Work to complete:
Leave out all pictures. Return exactly the lines from the top of the material through the line containing "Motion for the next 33".

= Beginning of Section =

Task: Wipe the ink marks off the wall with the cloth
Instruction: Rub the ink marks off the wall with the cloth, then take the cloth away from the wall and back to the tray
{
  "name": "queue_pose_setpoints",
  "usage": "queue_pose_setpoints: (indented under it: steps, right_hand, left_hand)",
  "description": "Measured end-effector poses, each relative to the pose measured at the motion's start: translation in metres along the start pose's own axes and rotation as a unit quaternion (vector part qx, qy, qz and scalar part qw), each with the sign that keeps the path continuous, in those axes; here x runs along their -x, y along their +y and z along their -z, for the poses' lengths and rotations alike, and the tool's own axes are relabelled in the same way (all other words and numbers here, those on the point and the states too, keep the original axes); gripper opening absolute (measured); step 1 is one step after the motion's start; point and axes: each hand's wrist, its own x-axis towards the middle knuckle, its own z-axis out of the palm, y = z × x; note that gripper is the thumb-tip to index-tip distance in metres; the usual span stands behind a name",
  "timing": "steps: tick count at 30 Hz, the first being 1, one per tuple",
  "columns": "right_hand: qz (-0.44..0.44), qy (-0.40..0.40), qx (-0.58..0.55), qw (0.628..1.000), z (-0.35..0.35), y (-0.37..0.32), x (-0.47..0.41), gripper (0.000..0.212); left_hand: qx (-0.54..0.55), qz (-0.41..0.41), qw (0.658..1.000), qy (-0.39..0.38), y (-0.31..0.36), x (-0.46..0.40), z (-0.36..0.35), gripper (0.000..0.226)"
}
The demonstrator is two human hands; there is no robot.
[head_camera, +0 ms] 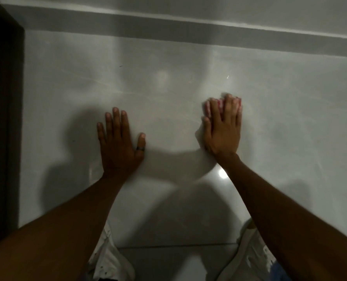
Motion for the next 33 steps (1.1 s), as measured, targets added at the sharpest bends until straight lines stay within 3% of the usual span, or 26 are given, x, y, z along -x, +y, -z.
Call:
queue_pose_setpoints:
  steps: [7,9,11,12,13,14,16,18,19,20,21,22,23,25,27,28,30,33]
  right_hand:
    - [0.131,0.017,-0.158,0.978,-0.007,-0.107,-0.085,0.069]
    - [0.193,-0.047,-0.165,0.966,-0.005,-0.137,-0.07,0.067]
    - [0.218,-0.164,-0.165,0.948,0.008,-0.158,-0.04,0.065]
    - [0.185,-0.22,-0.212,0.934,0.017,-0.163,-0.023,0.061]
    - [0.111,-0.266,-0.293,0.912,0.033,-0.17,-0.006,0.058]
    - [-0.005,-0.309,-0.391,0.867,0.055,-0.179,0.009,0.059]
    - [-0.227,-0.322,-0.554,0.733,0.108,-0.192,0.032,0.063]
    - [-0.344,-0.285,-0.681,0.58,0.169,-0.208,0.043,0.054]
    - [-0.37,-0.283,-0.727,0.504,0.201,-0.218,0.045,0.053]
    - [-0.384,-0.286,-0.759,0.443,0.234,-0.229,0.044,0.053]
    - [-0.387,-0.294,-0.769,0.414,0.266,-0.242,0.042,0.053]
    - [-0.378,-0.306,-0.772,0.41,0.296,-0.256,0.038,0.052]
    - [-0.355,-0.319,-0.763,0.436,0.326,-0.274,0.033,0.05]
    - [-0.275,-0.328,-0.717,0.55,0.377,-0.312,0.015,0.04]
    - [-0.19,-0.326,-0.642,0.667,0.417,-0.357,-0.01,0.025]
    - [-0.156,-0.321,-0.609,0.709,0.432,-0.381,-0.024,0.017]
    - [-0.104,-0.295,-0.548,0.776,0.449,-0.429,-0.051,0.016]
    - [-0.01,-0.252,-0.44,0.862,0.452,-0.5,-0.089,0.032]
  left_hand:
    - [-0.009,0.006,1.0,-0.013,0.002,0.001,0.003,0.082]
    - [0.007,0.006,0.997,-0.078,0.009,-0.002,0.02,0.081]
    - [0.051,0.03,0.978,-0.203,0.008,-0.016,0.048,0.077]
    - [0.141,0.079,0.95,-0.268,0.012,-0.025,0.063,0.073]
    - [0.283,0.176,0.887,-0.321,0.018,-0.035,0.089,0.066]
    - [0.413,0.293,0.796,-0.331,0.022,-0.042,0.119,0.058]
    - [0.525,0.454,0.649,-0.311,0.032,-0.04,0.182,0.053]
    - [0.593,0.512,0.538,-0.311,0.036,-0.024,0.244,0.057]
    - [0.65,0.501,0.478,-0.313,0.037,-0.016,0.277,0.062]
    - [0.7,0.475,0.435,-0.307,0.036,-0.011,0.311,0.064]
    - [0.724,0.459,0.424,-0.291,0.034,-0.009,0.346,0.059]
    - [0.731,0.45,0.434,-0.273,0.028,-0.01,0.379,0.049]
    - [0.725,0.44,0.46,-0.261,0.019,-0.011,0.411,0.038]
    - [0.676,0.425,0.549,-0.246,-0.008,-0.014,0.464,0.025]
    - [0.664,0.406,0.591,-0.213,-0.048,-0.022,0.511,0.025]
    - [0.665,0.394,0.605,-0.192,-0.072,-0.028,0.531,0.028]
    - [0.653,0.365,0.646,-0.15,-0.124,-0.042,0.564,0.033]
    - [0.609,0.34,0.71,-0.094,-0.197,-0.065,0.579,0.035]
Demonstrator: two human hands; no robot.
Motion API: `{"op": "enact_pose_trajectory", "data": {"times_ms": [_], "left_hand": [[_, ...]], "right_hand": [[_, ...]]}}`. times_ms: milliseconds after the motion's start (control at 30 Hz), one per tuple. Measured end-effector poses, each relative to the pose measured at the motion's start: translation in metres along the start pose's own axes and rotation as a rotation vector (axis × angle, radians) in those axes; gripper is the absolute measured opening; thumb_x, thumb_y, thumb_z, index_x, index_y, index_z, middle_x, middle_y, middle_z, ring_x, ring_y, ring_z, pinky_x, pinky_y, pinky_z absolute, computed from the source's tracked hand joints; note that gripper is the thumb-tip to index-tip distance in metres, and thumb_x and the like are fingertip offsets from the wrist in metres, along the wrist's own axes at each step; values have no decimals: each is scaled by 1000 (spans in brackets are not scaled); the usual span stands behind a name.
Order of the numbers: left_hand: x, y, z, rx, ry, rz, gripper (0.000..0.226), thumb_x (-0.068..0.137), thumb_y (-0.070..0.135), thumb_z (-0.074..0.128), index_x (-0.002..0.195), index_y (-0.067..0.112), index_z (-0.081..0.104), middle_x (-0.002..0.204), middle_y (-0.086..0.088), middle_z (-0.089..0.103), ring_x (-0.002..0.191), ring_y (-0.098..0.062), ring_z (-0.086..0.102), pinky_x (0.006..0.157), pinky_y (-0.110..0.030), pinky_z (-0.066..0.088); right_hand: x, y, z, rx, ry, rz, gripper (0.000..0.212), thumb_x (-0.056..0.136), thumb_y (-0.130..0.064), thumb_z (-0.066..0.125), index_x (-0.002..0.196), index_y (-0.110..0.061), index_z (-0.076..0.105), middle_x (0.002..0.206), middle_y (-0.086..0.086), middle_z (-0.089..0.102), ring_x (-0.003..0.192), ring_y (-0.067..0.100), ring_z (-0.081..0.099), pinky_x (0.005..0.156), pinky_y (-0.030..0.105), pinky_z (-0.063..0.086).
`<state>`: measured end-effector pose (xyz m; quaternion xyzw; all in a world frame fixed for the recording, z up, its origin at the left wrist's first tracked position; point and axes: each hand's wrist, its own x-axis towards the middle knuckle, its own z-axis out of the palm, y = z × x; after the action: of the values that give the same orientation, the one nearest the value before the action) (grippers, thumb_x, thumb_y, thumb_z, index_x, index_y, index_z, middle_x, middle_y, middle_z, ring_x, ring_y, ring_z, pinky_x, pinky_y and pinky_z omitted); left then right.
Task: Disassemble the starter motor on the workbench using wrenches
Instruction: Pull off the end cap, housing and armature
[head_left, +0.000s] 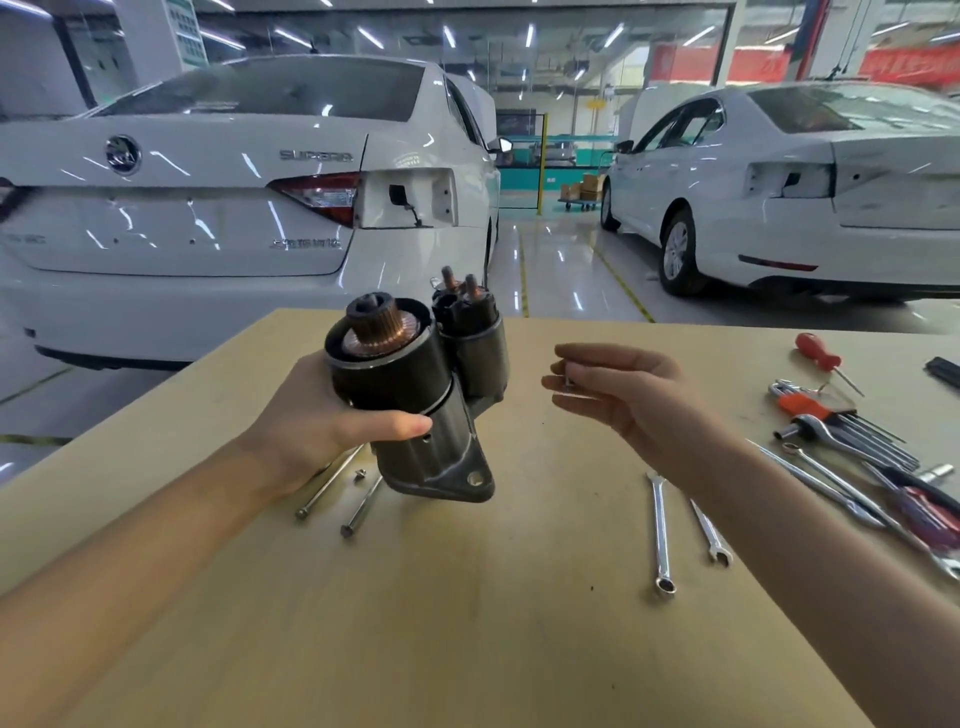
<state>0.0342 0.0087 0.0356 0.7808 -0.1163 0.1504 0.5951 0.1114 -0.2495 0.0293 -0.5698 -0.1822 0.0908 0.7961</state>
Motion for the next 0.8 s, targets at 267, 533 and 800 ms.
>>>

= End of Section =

Problem solution:
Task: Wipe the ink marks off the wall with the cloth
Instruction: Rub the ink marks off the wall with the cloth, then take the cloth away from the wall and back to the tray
{
  "name": "queue_pose_setpoints",
  "usage": "queue_pose_setpoints: (indented under it: steps, right_hand, left_hand)",
  "description": "Measured end-effector poses, each relative to the pose measured at the motion's start: translation in metres along the start pose's own axes and rotation as a unit quaternion (vector part qx, qy, qz and scalar part qw), each with the sign that keeps the path continuous, in those axes; here x runs along their -x, y along their +y and z along their -z, for the poses' lengths and rotations alike, and the tool's own axes are relabelled in the same way (all other words and numbers here, those on the point and the states too, keep the original axes); gripper opening absolute (measured); step 1 is one step after the motion's start; point and axes: each hand's wrist, its own x-axis towards the middle knuckle, its own z-axis out of the palm, y = z × x; note that gripper is the thumb-tip to index-tip distance in metres; the usual span stands behind a name",
  "timing": "steps: tick count at 30 Hz, the first being 1, one per tuple",
  "columns": "right_hand: qz (-0.44..0.44), qy (-0.40..0.40), qx (-0.58..0.55), qw (0.628..1.000), z (-0.35..0.35), y (-0.37..0.32), x (-0.47..0.41), gripper (0.000..0.212); left_hand: qx (-0.54..0.55), qz (-0.41..0.41), qw (0.658..1.000), qy (-0.39..0.38), y (-0.31..0.36), x (-0.46..0.40), z (-0.36..0.35), gripper (0.000..0.226)"
}
The demonstrator is two human hands; there is no robot.
[head_camera, +0 ms] 
Motion for the next 33 steps (1.1 s), as measured, targets added at the sharpest bends until straight lines stay within 3% of the usual span, or 26 are given, x, y, z along -x, +y, -z.

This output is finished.